J'essayais de contenir mes tremblements et mes larmes pour ne pas lui donner satisfaction mais c'est difficile pendant ce temps il m'a installé puis ligoté à une chaise.
- Tu ferais bien de me dire ce que tu me veux grand malade.
- Je te lai déjà dit, on joue.
- Pourquoi moi?
- A ton avis, qu'est-ce qui va blesser le plus ta putain de mère?

- Tu veux faire mal à ma mère en t'en prenant à moi, qu'est-ce qu'elle a pu te faire pour mériter ça? Oh attends je sais, t'es tellement fou qu'elle t'a jeté comme une merde et que tu l'as pas supporté.
- Fais gaffe comment tu me parles à toi, t'as cru que t'étais à l'abri?
- Et quoi? De toute façon je ne pense pas qu'on va jouer aux cartes, tu veux quoi à la fin?
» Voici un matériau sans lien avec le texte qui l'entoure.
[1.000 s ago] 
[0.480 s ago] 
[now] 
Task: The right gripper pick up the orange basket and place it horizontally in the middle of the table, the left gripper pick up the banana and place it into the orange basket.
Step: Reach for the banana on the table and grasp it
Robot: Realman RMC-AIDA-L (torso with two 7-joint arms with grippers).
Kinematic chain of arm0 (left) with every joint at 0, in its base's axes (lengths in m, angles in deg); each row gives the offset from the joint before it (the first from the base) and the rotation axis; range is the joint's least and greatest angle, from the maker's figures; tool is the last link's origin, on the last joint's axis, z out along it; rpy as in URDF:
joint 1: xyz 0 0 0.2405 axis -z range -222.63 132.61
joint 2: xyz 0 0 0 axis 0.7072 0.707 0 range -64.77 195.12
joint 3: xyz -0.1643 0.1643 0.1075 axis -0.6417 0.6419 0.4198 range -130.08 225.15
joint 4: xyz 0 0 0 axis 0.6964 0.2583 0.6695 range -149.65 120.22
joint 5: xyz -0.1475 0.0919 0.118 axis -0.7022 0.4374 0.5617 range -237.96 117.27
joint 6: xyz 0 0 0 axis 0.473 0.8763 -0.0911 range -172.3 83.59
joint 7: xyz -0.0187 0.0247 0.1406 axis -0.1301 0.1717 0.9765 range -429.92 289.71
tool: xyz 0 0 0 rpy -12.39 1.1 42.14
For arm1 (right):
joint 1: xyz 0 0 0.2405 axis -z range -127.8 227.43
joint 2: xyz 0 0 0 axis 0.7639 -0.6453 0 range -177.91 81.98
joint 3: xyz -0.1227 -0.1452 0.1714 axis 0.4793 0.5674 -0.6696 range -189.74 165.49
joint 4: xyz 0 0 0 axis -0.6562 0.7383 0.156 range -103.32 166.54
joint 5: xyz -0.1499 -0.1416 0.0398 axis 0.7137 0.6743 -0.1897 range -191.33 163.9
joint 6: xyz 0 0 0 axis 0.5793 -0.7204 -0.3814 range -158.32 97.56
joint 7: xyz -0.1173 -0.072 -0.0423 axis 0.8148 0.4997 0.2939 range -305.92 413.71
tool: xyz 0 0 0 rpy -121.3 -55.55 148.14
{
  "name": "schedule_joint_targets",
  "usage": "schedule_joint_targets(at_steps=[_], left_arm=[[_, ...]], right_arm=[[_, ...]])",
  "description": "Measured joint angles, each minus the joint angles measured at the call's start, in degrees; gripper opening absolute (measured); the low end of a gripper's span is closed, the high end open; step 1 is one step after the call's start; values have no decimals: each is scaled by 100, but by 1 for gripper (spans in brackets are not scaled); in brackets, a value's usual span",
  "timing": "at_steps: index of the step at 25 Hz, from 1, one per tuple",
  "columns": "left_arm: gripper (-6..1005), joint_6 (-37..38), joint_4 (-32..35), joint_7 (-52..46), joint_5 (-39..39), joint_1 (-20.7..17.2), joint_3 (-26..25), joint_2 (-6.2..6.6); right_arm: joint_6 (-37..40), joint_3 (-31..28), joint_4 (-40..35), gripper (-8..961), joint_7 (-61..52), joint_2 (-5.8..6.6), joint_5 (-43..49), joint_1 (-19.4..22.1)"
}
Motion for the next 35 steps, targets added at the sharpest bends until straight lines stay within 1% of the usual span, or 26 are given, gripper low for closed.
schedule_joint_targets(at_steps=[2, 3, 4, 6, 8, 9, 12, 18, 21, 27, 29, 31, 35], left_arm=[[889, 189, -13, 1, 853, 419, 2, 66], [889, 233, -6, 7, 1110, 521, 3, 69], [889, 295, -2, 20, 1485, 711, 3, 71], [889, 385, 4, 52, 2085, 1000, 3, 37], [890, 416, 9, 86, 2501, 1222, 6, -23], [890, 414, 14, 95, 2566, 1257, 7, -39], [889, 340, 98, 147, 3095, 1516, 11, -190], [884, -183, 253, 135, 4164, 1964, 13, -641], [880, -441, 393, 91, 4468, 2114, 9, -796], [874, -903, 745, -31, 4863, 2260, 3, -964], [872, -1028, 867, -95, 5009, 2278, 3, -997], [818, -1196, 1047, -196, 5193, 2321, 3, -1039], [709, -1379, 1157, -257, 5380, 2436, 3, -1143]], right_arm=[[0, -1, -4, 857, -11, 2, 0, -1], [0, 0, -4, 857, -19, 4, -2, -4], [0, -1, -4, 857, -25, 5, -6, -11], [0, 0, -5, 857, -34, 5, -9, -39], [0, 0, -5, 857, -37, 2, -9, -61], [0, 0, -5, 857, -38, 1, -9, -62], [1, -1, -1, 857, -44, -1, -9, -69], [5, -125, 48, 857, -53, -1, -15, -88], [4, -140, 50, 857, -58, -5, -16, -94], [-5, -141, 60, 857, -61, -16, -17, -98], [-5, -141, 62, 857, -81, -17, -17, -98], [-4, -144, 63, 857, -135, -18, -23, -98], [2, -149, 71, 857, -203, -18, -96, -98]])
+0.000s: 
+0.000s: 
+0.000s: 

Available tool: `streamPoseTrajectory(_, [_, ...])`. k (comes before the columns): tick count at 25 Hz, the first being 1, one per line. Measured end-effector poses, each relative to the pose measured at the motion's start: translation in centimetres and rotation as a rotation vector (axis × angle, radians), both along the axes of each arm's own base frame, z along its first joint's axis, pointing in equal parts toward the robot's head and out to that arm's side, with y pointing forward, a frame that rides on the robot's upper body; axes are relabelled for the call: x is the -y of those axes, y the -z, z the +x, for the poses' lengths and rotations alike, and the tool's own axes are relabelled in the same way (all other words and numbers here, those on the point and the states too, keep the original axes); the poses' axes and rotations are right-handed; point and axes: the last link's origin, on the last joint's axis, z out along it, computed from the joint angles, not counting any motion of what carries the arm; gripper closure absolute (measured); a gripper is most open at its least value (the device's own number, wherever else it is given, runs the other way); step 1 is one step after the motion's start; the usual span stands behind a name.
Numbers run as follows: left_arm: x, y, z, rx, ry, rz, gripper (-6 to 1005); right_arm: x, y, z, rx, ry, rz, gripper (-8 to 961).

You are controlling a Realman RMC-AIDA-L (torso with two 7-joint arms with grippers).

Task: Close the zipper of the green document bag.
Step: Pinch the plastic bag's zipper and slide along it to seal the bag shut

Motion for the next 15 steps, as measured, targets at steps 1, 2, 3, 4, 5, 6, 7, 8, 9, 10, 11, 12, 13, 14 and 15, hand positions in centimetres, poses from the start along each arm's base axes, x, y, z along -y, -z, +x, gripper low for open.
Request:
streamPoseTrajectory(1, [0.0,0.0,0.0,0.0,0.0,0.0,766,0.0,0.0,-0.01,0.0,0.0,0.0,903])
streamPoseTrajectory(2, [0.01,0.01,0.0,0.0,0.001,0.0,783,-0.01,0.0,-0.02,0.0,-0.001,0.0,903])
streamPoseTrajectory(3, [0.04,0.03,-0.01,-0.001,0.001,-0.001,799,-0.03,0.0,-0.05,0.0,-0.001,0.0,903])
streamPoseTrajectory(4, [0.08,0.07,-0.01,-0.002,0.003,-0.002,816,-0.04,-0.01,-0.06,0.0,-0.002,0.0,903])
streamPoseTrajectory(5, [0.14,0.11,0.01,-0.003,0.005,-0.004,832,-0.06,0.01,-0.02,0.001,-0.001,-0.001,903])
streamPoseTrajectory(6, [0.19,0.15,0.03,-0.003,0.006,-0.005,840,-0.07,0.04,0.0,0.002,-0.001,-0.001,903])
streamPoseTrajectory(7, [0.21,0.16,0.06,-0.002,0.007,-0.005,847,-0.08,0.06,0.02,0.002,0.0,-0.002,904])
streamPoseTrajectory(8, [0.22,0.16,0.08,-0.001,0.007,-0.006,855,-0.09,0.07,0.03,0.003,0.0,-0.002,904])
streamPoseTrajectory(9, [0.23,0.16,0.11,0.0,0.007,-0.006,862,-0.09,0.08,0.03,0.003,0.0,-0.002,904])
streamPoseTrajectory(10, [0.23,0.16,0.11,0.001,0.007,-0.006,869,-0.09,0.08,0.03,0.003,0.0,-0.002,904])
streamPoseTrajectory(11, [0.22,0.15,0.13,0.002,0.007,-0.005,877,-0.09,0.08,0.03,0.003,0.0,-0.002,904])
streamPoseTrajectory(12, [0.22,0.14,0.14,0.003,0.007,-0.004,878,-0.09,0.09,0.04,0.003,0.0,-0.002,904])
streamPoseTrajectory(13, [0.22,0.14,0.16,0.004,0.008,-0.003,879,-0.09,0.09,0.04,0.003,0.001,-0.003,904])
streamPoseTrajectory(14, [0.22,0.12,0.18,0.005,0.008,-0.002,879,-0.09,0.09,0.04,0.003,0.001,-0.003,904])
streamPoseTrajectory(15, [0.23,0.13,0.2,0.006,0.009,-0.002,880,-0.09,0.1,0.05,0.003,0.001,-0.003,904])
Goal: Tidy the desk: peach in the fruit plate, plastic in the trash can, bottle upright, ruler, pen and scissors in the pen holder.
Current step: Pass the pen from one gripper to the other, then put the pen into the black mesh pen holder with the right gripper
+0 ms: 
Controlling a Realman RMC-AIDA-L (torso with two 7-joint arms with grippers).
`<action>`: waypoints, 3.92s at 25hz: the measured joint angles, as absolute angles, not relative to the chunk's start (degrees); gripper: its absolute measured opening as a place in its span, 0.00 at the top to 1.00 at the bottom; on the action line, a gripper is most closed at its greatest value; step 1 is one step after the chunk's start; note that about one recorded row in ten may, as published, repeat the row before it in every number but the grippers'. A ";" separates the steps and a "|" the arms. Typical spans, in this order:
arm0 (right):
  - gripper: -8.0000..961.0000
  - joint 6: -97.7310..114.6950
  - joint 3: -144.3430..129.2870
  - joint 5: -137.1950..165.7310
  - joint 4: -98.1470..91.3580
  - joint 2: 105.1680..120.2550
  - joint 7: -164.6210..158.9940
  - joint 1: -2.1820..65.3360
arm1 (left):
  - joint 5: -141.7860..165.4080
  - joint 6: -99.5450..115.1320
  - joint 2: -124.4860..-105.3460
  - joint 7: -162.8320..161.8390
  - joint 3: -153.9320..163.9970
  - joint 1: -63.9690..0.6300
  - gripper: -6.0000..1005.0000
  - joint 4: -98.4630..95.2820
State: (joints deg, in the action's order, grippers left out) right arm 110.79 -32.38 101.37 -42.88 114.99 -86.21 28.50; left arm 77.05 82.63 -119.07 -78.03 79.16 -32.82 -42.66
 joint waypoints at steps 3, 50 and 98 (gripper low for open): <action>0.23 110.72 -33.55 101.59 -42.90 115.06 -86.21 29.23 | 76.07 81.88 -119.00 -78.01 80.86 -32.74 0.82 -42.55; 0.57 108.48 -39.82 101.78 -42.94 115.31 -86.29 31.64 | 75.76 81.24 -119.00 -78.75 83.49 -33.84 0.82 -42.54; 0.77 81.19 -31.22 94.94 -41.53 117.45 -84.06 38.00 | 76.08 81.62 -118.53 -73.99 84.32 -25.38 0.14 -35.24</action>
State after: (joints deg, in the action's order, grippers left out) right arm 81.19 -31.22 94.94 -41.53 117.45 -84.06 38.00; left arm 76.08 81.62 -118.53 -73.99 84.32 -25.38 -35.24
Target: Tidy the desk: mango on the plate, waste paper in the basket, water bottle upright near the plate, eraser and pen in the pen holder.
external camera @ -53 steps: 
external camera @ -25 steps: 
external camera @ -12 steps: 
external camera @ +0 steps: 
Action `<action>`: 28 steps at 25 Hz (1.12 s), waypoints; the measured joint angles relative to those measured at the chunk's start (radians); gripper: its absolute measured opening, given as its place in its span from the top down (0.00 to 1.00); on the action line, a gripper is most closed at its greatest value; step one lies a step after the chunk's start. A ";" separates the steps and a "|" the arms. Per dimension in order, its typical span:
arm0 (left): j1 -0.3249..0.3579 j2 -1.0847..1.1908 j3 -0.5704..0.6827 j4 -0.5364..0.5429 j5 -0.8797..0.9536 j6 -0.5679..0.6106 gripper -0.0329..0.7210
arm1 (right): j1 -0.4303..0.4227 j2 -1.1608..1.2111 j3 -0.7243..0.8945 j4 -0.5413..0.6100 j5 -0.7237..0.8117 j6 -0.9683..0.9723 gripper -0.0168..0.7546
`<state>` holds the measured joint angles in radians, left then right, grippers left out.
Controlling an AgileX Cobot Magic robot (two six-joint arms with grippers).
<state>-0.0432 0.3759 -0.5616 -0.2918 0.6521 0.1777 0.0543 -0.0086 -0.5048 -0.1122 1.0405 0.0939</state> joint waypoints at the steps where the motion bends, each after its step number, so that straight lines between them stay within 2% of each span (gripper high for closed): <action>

- Te voir t'énerver c'est excitant tu sais ça?
- Ta gueule espèce de malade.
- Je me doutais bien que tu ne serais pas du genre à pleurer dans un coin mais tu diras pas toujours ça, crois-moi.
- Voilà, je me suis débarrassé du déchet, reviens l'autre homme.

- Cool, j'ai cru qu'il allait tâché le sol, après le temps qu'elle a mit pour briquer.
- Elle? répétai-je.
- T'es dans un endroit où les filles servent de jouet, lance l'autre homme qu'à présent je dévisage, il me semble familier.
- Avec un pervers pareil j'aurai dû m'en douter, lâchai-je en continuant de le dévisager jusqu'à ce que mon regard se pose sur son tatouage.

Je rassemble les pièces du puzzle, j'ai déjà vu le même et l'air de famille, le gars que j'avais vu que de loin...
- Jayce, compris-je.
- On a une petite futée, rit l'homme assis à côté de moi.
- On parle de moi? Se rouvre en grand la porte.